### Exercise objective
Exactly as they appear below, repeat the lines from the one with "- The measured" through the one with "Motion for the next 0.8", and no others.

════════

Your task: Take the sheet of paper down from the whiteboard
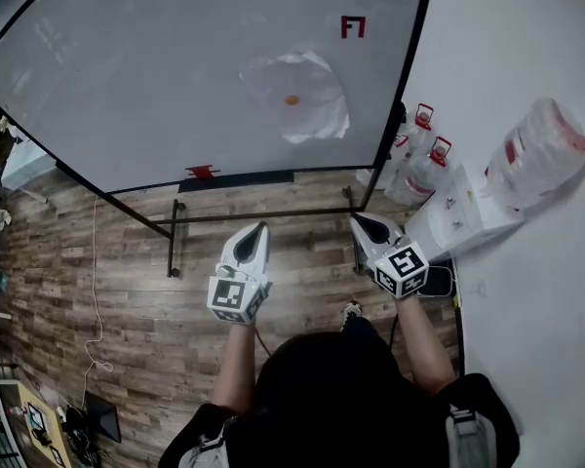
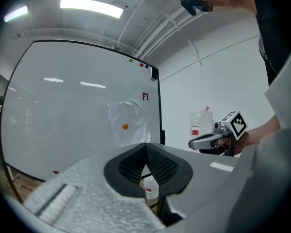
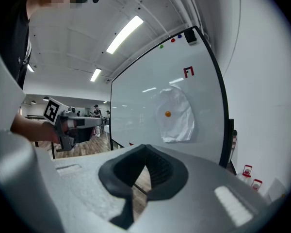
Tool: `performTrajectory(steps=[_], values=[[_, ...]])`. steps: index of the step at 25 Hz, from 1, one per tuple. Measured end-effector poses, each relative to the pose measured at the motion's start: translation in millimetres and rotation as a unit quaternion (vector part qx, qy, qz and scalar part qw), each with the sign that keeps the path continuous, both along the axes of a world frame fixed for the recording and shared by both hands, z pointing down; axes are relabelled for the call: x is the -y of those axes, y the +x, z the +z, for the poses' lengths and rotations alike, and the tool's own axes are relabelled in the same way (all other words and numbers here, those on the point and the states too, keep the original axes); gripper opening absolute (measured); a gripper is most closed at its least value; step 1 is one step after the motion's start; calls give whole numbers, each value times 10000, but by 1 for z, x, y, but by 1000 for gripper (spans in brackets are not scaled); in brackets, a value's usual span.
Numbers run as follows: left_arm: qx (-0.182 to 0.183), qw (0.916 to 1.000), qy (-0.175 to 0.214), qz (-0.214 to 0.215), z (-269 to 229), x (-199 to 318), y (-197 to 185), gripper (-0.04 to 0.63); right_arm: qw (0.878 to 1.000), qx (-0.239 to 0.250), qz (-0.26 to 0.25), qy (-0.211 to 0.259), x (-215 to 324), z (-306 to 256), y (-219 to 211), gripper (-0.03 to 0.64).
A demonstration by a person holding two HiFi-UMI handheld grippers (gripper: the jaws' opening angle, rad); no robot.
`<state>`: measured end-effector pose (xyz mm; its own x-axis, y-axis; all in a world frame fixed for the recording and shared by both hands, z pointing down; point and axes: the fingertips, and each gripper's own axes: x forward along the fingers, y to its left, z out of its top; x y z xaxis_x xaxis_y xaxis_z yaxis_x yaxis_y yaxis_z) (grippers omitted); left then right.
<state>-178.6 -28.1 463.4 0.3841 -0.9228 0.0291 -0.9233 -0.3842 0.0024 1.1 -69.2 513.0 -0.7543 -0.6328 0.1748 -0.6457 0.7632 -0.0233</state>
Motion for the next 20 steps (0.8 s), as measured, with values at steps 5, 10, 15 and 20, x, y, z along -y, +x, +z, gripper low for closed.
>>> performTrajectory(steps=[5, 10, 15, 20], values=[[36, 9999, 95, -88, 9, 12, 5, 9, 9999, -99, -103, 17, 16, -1, 9, 3], [58, 9997, 77, -215, 6, 23, 14, 9, 9994, -186, -295, 15, 28, 1, 15, 3], [83, 9993, 75, -368, 3, 33, 27, 9, 9986, -195, -498, -6, 44, 0, 24, 3], [31, 9982, -43, -605, 3, 42, 38, 9, 9975, -150, -697, -36, 62, 1, 35, 3]])
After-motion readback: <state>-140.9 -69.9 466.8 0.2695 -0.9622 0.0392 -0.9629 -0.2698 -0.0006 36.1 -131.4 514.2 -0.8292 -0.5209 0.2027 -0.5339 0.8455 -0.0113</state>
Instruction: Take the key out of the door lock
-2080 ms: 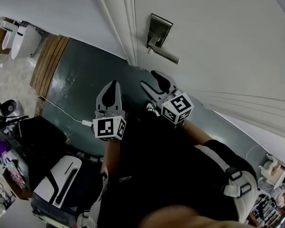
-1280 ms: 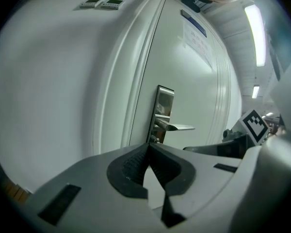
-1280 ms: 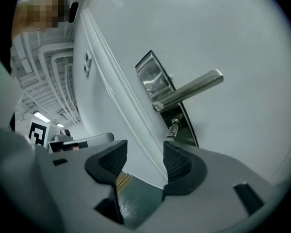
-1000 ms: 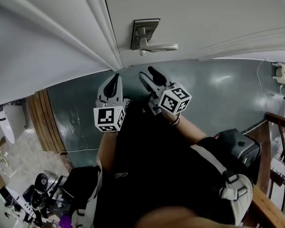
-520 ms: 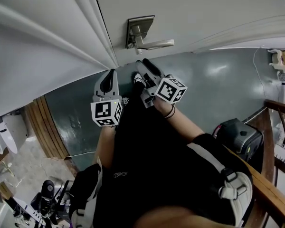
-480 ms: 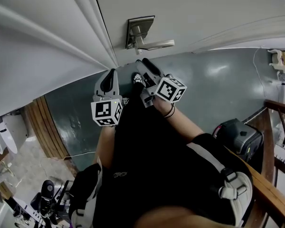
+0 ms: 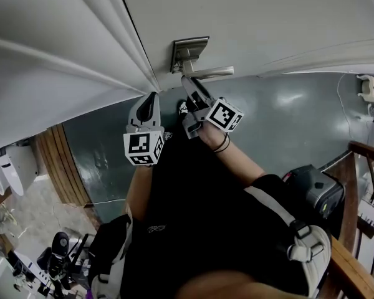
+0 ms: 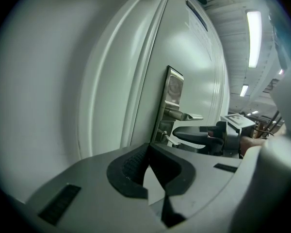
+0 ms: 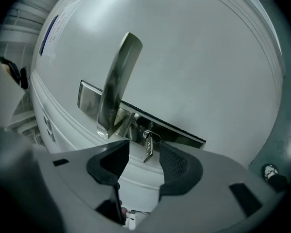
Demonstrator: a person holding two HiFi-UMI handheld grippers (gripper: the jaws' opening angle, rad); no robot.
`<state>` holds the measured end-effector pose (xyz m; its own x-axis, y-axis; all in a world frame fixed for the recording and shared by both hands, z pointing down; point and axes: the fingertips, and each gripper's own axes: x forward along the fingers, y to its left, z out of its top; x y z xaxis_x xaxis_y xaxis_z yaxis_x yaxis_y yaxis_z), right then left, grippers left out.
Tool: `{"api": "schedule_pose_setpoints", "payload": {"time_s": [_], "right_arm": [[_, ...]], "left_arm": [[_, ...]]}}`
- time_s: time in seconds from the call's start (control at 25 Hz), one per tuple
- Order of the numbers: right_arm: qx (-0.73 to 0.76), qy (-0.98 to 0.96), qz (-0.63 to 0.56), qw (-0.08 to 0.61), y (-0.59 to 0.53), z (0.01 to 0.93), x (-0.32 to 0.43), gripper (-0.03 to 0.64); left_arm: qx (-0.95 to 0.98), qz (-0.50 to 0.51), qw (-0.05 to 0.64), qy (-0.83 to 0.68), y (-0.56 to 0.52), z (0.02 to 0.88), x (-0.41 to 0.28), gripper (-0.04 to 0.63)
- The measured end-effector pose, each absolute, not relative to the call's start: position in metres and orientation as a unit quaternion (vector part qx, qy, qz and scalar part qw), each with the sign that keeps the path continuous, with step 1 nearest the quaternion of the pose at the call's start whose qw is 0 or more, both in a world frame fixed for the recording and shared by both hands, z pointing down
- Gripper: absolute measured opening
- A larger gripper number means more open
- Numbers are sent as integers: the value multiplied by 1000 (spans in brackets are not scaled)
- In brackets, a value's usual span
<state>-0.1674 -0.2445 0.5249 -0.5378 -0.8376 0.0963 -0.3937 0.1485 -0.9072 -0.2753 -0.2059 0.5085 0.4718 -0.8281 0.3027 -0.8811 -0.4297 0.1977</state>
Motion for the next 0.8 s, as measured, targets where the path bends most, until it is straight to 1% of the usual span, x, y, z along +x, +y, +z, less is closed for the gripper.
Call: {"api": "schedule_pose_setpoints", "payload": {"time_s": [0.16, 0.32, 0.44, 0.52, 0.6, 0.8], "right_arm": [[-402, 718, -508, 255, -257, 521, -171, 194], [-397, 693, -534, 278, -264, 529, -168, 168], [-390, 669, -559, 297, -266, 536, -168, 120], [-384, 657, -568, 312, -266, 537, -169, 63], [-383, 645, -573, 330, -266, 537, -169, 33], [-384, 629, -576, 353, -266, 539, -168, 31]], "left_arm": [[840, 81, 167, -511, -212, 509, -273, 23], [836, 83, 170, -515, -216, 509, -271, 23], [833, 84, 172, -519, -216, 511, -273, 23], [832, 85, 173, -521, -215, 511, -275, 23], [831, 85, 174, -521, -214, 511, -275, 23], [833, 84, 173, -518, -210, 509, -274, 23]]}}
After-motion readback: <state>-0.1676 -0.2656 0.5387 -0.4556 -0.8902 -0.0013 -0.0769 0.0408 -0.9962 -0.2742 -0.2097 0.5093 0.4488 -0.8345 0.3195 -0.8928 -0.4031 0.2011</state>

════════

### Exercise result
- The measured end-effector pose, each absolute, not relative to the call's start: position in metres and orientation as a unit quaternion (vector part qx, qy, qz and scalar part qw), each with the sign that keeps the path continuous, with step 1 nearest the quaternion of the pose at the call's start whose qw is 0 or more, both in a world frame fixed for the recording and shared by both hands, z pointing down
- Gripper: absolute measured opening
- A larger gripper number means more open
- Numbers are sent as integers: the value multiplied by 1000 (spans in brackets are not scaled)
- In brackets, a value's usual span
<state>-0.1674 -0.2445 0.5249 -0.5378 -0.8376 0.0963 -0.3937 0.1485 -0.9072 -0.2753 -0.2059 0.5085 0.4718 -0.8281 0.3027 -0.8811 -0.4297 0.1977</state>
Motion for the next 0.8 s, as measured, targets where the path bends most, until it is straight to 1% of the usual span, x, y, z along +x, +y, +z, less is closed for the gripper.

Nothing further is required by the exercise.